Uno dei gioielli della Basilica di San Giovanni in Laterano è la Croce Costantiniana. Realizzata tra il XIII e il XIV secolo, era utilizzata in apertura delle processioni papali, accanto a due candele che la accompagnavano. Essa, importantissima per la storia dell’arte medievale, risulta essere probabilmente l’unico esemplare di arte orafa di così alto rilievo in ambito romano antecedente all’esilio di Avignone.
Visitando il Museo del Tesoro, spiccano subito le placche di argento dorato di cui la croce è composta, dove sono incisi l’intero ciclo della Genesi e gli episodi neotestamentari che le fanno da eco. Centrali, a fungere da episodi protagonisti, si trovano da una parte il tondo con il racconto del Peccato originale e, dall’altra, quello con la Crocifissione. Nel tondo veterotestamentario, imponente è l’albero della conoscenza del bene e del male, su cui si snoda il serpente, con accanto Adamo ed Eva. Nel tondo opposto, invece, è il Signore a stagliarsi in alto, mentre Maria e Giovanni stanno ai piedi della croce. L’evento della morte del Signore ha riscattato, difatti, per sempre l’uomo, da quello a cui Adamo lo aveva condannato. Di nuovo, l’Antico e il Nuovo Testamento si parlano perché, se una donna era caduta negli inganni del serpente, ora un’altra, la Madonna – figura della Chiesa – rimane ritta nel porto sicuro della volontà di Dio. È chiara, quindi, l’enfasi che gli orafi hanno voluto conferire all’evento della morte redentrice di Cristo, prefigurata negli episodi di Abele, Isacco, Giacobbe e Giuseppe, incisi nei bracci della croce. I personaggi menzionati sono, difatti, letti tipologicamente e visti come prefigurazioni del Signore nell’Antico Testamento.

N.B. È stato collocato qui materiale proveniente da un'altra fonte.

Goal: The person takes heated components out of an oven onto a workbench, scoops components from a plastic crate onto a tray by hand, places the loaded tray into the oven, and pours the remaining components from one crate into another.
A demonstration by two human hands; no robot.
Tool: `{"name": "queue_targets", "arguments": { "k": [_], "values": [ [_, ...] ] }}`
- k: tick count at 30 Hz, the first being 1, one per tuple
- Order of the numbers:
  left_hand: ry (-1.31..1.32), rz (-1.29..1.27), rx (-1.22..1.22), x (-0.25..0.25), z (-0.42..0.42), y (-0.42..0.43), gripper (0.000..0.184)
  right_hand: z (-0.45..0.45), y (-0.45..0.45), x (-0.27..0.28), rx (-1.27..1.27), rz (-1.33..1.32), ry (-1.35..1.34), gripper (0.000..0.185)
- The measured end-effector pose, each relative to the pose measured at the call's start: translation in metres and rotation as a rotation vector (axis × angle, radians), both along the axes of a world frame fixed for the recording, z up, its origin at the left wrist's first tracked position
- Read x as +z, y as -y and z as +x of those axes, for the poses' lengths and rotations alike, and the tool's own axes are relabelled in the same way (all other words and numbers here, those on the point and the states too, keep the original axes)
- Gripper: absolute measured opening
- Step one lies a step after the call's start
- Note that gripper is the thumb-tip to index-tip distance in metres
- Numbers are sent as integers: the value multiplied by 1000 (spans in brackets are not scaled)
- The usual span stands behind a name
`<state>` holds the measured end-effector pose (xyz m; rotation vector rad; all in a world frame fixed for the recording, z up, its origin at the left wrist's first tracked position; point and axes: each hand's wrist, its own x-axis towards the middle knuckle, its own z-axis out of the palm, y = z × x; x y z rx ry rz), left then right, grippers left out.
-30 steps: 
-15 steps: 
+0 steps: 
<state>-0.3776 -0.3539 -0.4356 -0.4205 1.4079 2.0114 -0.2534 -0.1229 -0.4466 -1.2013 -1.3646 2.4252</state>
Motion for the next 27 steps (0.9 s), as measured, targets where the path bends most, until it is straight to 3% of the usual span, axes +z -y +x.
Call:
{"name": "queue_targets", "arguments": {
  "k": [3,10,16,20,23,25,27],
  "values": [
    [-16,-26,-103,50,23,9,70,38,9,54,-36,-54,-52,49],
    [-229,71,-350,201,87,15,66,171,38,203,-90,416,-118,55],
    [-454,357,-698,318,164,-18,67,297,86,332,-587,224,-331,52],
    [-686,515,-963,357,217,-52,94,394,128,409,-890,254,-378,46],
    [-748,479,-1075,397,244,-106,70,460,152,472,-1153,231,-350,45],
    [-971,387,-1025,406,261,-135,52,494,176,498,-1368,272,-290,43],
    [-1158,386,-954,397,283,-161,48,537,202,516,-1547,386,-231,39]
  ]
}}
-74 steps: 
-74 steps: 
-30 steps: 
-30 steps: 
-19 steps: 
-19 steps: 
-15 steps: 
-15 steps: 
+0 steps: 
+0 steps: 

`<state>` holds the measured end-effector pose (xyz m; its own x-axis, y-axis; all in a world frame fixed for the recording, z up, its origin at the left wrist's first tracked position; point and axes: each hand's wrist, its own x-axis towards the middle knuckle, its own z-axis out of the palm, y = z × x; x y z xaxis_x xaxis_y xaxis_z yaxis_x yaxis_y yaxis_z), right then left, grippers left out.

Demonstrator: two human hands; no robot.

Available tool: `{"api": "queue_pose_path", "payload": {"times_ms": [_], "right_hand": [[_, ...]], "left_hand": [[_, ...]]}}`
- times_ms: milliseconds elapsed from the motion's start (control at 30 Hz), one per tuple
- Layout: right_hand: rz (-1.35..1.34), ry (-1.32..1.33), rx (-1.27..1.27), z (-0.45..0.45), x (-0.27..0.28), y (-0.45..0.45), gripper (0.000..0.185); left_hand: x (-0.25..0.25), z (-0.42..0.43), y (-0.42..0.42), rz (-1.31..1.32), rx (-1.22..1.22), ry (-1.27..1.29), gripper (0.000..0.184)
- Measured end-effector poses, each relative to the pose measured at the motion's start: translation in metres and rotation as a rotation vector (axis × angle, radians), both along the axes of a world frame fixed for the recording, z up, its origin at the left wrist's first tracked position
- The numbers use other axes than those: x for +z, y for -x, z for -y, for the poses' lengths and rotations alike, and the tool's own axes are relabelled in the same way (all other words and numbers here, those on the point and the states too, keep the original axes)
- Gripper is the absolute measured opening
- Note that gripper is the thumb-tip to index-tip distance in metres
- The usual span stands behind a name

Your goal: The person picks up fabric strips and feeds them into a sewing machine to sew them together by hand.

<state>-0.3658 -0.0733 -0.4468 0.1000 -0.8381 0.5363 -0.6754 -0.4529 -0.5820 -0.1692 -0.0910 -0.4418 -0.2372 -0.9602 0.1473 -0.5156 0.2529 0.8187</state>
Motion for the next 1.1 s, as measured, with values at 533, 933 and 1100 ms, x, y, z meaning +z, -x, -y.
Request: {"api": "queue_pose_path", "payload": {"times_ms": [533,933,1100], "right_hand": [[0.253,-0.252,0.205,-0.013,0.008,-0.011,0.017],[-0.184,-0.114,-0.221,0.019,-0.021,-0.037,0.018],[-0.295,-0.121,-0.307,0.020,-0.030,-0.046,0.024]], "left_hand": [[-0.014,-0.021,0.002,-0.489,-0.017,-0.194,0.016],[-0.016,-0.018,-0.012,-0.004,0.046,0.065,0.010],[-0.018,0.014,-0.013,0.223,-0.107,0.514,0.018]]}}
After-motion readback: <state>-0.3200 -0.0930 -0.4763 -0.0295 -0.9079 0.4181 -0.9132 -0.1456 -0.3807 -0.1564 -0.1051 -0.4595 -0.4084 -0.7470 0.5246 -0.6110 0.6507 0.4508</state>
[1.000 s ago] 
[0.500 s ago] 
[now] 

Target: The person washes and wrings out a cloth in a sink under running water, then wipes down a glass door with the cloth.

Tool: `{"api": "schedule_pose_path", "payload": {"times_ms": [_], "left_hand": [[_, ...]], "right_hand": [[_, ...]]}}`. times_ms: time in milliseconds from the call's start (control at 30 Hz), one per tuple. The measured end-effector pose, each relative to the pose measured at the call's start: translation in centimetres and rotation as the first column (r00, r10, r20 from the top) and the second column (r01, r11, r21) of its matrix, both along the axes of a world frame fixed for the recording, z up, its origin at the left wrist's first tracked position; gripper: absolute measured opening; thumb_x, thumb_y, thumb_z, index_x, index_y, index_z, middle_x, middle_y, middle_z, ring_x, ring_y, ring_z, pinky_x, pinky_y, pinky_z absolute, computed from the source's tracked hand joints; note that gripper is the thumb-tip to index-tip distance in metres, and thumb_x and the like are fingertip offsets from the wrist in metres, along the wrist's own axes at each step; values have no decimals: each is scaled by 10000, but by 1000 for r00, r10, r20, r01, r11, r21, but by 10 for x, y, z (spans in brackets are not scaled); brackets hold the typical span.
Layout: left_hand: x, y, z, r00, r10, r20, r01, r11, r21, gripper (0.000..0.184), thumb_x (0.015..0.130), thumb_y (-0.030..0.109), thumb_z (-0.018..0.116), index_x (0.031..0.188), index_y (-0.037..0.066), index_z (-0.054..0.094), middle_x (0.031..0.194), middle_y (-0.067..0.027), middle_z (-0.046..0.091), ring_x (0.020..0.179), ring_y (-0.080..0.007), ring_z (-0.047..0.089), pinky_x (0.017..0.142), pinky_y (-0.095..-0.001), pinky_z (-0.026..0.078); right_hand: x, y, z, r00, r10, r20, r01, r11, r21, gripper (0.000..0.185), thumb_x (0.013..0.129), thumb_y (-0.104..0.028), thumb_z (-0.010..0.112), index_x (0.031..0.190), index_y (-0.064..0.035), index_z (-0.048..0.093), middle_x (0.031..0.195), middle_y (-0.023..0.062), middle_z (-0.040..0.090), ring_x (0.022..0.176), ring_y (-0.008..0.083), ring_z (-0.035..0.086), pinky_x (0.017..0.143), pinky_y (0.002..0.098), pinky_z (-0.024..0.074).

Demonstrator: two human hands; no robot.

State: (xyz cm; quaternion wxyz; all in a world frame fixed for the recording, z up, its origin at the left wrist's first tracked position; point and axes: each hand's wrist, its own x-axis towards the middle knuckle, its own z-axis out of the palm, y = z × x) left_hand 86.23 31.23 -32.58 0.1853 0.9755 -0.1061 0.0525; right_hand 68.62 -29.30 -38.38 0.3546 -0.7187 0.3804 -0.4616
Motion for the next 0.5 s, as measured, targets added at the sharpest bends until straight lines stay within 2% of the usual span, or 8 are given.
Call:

Tutto, ruota attorno all’evento centrale della Crocifissione, ed è organizzato per nuclei narrativi omogenei ma non nel giusto susseguirsi degli episodi scritturistici. Questo, sicuramente, è dovuto alle numerose modifiche che la Croce Costantiniana ha subito nel tempo, ma rispecchia anche una scelta iconografica ben precisa, in voga nel Medioevo: tra l’XI e il XII secolo, infatti, nell’arte umbro-romana, si tendeva ad organizzare la narrazione artistica dei cicli biblici utilizzando il criterio della narrazione tipologica. Ecco che spiccava il rapporto tra l’Antico e il Nuovo Testamento, tra la Genesi e il Vangelo che, l’uno di fronte all’altro, intessono la trama della storia della Salvezza.